TASK OBJECTIVE >> In the lines below, find the one that contains "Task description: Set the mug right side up" and write it out exactly, along with every line that follows it.

Start of SOURCE MATERIAL

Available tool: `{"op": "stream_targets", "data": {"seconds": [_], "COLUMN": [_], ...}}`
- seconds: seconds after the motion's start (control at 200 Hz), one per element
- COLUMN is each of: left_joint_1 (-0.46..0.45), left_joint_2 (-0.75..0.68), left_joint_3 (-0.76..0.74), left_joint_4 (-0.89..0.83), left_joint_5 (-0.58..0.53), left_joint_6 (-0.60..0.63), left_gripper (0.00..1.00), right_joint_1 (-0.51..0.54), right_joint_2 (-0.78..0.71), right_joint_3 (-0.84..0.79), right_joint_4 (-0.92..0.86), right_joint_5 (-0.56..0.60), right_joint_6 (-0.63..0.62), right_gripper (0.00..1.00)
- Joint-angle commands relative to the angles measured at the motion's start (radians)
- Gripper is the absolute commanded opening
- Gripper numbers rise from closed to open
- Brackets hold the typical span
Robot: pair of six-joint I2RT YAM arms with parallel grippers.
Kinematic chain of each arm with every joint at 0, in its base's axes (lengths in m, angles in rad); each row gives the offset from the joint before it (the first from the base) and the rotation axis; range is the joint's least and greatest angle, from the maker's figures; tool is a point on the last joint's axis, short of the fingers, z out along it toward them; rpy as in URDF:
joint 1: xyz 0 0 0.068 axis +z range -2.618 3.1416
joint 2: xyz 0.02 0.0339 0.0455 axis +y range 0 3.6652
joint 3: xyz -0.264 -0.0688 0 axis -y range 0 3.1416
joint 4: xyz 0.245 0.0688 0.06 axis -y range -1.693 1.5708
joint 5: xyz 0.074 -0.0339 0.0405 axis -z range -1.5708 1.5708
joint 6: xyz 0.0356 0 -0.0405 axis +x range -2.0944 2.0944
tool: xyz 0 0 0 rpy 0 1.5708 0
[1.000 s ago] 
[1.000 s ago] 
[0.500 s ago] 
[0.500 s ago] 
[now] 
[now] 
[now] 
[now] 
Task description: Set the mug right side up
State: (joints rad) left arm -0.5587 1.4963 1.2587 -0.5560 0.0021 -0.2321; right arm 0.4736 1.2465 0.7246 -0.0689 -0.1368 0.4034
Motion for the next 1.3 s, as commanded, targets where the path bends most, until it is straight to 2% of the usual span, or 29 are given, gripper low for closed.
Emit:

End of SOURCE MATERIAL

FINAL ANSWER >>
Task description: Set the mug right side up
State: (joints rad) left arm -0.5587 1.4963 1.2587 -0.5560 0.0021 -0.2321; right arm 0.4736 1.2465 0.7246 -0.0689 -0.1368 0.4034
Motion for the next 1.3 s, as commanded, targets where the path bends most, until it is straight to 2% of the usual span, or 29 are given, gripper low for closed.
Emit:

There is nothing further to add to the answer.